Daniel Levy explains why ticket prices are on the up
Levy has now remarked having kept the ticket prices fixed for four years, the club decided to increase them in order to stay competitive amidst the spiralling costs.
The Spurs chairman said at the Fan Forum held at the Tottenham Hotspur Stadium on Tuesday (via Football.London): “About pricing, ticket pricing is an area I know everyone is sensitive to and so are we. We haven’t put up ticket prices until recently, despite the fact that they’ve been fixed for over four years.
“That’s our general ticket prices. Premium ticket prices have gone up during the period. We’re all facing increased costs, we’ve absorbed as much as we can, but you’re right, if we had other sources of income maybe we wouldn’t have had to do it. But we’re in a highly competitive industry and everything we do is to maximize the income to invest in the team.
“We’ve agreed with the Fan Advisory Board that we’re going to do a long-term strategy paper on ticketing in general.
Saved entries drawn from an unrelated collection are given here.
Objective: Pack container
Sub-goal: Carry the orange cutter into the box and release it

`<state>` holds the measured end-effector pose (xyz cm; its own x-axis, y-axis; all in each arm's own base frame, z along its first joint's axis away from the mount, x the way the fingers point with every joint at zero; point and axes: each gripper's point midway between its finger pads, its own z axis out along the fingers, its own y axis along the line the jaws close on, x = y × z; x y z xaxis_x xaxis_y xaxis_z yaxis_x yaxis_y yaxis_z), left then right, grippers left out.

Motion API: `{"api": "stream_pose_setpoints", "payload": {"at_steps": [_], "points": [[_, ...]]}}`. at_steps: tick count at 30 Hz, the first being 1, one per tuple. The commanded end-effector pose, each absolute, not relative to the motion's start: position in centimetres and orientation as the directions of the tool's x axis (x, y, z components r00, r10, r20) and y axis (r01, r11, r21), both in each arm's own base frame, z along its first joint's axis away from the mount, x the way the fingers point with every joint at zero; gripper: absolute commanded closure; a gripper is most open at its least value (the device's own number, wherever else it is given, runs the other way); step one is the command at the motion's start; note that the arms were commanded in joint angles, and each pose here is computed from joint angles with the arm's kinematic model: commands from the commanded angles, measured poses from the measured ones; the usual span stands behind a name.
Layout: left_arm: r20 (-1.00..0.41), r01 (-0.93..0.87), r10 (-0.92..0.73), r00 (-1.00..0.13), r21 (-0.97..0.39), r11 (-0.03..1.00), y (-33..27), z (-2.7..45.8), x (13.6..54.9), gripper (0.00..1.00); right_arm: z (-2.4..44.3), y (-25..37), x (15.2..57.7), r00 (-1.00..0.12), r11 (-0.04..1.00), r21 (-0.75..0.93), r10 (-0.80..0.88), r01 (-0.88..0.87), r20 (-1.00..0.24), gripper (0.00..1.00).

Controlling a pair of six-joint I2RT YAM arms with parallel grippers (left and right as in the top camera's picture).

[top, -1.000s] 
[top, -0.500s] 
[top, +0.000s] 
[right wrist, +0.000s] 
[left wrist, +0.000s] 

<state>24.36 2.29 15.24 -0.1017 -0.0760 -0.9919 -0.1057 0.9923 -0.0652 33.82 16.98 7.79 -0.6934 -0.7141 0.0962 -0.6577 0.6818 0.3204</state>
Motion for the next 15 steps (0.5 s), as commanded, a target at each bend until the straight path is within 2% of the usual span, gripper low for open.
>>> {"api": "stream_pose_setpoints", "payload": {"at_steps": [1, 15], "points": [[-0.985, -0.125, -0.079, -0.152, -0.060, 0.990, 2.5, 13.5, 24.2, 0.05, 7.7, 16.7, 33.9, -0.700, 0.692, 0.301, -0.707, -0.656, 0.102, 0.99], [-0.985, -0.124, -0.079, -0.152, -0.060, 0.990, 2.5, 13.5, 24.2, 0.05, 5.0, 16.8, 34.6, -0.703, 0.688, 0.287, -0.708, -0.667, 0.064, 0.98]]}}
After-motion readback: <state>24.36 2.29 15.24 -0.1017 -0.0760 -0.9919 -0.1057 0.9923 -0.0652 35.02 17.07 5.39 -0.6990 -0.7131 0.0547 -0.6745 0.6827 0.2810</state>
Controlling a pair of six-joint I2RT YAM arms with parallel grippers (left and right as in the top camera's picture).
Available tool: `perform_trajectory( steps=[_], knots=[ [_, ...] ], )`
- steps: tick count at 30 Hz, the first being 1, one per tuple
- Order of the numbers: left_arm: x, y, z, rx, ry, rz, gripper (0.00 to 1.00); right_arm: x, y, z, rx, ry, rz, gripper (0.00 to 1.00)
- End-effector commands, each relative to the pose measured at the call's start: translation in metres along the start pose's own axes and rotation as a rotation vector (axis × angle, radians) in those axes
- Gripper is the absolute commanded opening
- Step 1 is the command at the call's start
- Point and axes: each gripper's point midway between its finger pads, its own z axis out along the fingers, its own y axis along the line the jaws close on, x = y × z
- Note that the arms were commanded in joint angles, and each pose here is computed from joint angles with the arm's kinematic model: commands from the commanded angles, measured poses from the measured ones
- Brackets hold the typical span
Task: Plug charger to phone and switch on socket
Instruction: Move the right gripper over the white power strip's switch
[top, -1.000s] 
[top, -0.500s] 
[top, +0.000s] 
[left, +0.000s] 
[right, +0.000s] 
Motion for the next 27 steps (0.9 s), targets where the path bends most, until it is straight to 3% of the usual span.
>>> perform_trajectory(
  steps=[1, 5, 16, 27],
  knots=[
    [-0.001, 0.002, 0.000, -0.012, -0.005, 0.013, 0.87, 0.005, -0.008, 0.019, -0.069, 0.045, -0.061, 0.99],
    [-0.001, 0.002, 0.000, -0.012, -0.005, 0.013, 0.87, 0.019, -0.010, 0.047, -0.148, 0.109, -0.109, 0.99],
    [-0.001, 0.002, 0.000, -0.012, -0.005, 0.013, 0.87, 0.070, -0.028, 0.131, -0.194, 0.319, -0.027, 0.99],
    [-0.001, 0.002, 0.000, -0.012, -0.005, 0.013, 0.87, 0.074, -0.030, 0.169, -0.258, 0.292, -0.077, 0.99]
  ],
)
It’s not just about pricing, it’s about access. It will involve away ticketing and may get into things like membership. We’re going to do a complete review and look at how we can improve things.”
When asked how much he thought was too much for a matchday ticket, the 61-year-old said: “We’re all very conscious of the cost of coming to a football game.
“As I said before, we are going to go through a complete review of all of our ticketing policies, but we’re in the real world and the costs of operating a football club have gone up significantly.
“We’re all facing difficult times and we had tried to restrict the increases for fans and we will continue to do that.”
Spurs Web Opinion
Levy seems to be suggesting that the increase in ticket prices might not have happened had we finished in the top four last season and received the additional Champions League revenue. I am not sure that his answer will go down particularly well with a lot of Spurs fans.